Вспоминается сейчас, как я подбил своего первого «Фердинанда», а солдаты, которые всё это видели, начали орать "Ура" и забрасывать небо шапками. Это был очень красивый фейерверк, потому что немецкая самоходка повернулась бортом, и наш снаряд угодил ей с той стороны, где находилась боеукладка. Башня с пушкой улетели в придорожную канаву, а всё остальное просто развалилось на части. Это было удачное попадание, хотя по гусеницам или корме немецкой бронетехники мы тоже любили лупить. Когда танк обездвижен, ему уже никуда не деться, и артиллеристы или бойцы с ПТР его воспитывали до состояния железного хлама.
А некоторые наши особенно одаренные стрелки умудрялись с пятисот метров засадить снаряд в смотровую щель гитлеровского танка. Это уже был высший пилотаж и, честно говоря, лично мне сделать такое ни разу не удалось. Однако я попадал болванкой под погон башни, тогда немца заклинивало, и вертеть пушкой по сторонам он больше не мог. Это был тоже приемлемый вариант. А вот по лобовой броне бить смысла не имело, поэтому орудия мы ставили так, чтобы хотя бы одно из них находилось сбоку от железного неприятеля.
До линии фронта после обучения мы добирались примерно два месяца, и за это время нас стало на двадцать человек меньше, потому что всё вокруг было заминировано. Спокойно сделать шаг, не опасаясь за последствия, было не возможно. Помню, один солдат, который ехал с нами в телячьем вагоне, где-то раздобыл мину-лягушку, и начал с ней шутки шутить. «Смотрите!», - говорит, - «Я ее сейчас подброшу и поймаю другой рукой». Ну и подбросил, правда, поймать не смог. Он как раз входил в те два десятка неудачников, о которых я рассказывал выше.
Около Старого Оскола наш поезд остановился, потому что фрицы разрушили мост. Тогда как раз недавно закончилась Курская битва, и всякой подбитой бронетехники вокруг было видано-не-видано. Я даже сейчас затрудняюсь сказать, каких танков на бывшем поле боя было больше, наших или немецких. Пока ремонтировали разбитый мост, чтобы мы не прохлаждались, нас заставили собирать записки, документы и личные вещи бойцов, которые свое уже отвоевали. Если удавалось находить домашние адреса, то всё это упаковывали и отправляли почтой родственникам.
По-настоящему с войной я соприкоснулся только в ходе Корсунь-Шевченковской операции. К линии фронта мы шли пешком в темное время суток, проходя за ночь от сорока до пятидесяти километров. Ужасно хотелось спать, а дороги развезло, потому что погода стояла тёплая, и по грязи топать было ещё тяжелее. На обмотки налипала вязкая грязь по несколько килограммов на каждую ногу, и этот лишний вес приходилось тащить с собой.

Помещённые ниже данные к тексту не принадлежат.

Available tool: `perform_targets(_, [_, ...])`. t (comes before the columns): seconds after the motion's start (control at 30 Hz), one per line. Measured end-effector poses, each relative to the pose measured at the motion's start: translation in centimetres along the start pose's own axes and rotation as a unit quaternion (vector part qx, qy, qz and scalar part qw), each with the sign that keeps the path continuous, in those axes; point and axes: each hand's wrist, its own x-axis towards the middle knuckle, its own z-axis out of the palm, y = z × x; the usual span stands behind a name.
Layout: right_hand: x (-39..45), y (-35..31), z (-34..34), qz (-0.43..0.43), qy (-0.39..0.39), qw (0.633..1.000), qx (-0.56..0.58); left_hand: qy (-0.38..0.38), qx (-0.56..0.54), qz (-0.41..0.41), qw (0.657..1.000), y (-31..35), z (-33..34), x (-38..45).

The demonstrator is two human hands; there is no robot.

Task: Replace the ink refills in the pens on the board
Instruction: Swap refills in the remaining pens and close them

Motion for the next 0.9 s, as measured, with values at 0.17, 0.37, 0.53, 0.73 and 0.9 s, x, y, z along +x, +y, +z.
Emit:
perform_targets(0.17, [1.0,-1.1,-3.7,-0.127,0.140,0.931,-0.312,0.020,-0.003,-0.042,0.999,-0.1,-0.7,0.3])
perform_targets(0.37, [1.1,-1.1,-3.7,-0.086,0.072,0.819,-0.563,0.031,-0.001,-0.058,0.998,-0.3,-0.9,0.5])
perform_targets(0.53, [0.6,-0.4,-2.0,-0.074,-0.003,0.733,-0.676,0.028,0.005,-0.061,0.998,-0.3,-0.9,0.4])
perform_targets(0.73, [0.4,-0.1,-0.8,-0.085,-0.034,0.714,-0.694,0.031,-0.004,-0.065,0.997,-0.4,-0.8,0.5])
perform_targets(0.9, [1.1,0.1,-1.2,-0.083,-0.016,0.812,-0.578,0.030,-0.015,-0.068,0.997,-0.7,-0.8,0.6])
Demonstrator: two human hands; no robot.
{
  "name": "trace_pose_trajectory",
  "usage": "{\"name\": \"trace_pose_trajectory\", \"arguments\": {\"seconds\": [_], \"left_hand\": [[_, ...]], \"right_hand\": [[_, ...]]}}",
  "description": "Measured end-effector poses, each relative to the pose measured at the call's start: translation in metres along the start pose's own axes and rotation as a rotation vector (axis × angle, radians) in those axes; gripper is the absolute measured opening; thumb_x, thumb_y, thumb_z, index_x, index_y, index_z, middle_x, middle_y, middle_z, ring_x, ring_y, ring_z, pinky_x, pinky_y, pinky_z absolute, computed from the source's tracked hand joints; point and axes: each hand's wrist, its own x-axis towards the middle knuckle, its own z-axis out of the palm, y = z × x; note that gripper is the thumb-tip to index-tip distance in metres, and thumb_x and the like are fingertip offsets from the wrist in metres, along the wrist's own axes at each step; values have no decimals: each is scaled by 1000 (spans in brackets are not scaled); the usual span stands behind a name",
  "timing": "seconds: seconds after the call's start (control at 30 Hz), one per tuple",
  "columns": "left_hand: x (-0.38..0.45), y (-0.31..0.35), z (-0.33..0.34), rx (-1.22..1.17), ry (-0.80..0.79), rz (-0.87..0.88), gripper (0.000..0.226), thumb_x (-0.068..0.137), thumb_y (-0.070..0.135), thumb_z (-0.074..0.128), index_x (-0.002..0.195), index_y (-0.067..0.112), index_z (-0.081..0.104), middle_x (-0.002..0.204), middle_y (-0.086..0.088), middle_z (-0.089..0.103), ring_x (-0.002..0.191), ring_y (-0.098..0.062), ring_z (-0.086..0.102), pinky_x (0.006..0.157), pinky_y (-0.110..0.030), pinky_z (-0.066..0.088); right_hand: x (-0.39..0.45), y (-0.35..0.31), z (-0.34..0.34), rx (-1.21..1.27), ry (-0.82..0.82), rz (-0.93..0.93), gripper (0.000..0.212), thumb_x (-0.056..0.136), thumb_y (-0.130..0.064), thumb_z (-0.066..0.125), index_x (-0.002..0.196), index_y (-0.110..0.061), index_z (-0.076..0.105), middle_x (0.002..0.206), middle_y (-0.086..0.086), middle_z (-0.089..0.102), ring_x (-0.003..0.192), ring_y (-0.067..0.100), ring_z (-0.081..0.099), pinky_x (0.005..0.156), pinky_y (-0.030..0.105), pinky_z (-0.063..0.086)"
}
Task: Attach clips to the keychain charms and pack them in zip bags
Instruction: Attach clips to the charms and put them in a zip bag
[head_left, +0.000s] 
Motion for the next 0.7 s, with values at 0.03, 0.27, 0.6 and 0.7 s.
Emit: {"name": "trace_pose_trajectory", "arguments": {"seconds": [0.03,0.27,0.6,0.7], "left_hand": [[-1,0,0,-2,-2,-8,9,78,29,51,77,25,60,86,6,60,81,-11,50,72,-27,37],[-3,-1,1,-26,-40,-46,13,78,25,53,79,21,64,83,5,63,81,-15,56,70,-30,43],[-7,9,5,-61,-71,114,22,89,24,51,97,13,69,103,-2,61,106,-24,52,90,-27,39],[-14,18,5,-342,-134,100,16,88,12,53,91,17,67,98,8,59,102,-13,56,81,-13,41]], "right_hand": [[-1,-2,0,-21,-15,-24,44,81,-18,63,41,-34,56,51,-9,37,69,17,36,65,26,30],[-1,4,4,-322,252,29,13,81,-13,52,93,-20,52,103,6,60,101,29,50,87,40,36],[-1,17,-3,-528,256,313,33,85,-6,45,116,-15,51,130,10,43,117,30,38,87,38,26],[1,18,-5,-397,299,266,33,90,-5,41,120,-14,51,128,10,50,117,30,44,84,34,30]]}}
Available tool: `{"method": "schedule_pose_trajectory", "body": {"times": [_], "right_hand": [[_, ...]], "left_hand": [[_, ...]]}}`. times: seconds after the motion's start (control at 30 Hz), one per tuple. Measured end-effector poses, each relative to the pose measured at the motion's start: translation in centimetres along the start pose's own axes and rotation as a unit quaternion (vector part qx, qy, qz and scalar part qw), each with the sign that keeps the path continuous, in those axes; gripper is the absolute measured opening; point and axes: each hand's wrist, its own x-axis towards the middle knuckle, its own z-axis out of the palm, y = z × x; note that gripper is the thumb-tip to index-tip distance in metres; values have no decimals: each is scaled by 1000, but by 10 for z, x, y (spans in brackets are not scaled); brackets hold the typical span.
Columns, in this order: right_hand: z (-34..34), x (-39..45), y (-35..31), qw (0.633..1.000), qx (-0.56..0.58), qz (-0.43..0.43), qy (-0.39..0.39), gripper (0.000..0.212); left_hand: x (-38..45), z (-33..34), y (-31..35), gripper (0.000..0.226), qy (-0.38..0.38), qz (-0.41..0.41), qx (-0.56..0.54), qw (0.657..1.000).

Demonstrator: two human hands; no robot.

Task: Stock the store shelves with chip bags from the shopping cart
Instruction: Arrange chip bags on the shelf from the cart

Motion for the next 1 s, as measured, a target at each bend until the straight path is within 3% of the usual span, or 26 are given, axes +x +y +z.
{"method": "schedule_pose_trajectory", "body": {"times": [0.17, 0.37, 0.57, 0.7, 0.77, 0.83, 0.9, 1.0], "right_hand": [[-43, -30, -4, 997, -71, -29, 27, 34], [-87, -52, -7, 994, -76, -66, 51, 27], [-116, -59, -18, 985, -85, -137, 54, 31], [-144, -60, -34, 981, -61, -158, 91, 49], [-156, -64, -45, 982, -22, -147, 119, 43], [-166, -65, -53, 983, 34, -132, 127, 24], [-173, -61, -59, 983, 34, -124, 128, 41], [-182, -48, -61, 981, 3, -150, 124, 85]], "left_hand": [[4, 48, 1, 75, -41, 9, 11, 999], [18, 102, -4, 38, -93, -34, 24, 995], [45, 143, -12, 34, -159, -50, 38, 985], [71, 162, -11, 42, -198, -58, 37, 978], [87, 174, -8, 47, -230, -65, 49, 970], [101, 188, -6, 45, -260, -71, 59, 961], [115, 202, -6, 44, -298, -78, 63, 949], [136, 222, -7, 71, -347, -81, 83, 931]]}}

Помню, стряхнешь грязь с ног, а через десять шагов её опять столько же налипает. Бесполезное занятие. А ведь мы с напарником тащили ещё и противотанковое ружье, которое весило двадцать два кило. По очереди несли, а потом догадались, что его можно разобрать на две части. Впрочем, его общий вес от этого ничуть не уменьшился. И в придачу ещё двести патронов к нему, которые весили дополнительные тридцать килограмм. В отдельном мешке несли чистое бельё и продукты, и всё это ради того, чтобы гнать прочь гитлеровских негодяев и костылять их спокойный нордический характер.
Зимнов Матвей Владимирович. Артиллерист Красной армии. «Чтобы гнать врага, до него нужно добраться».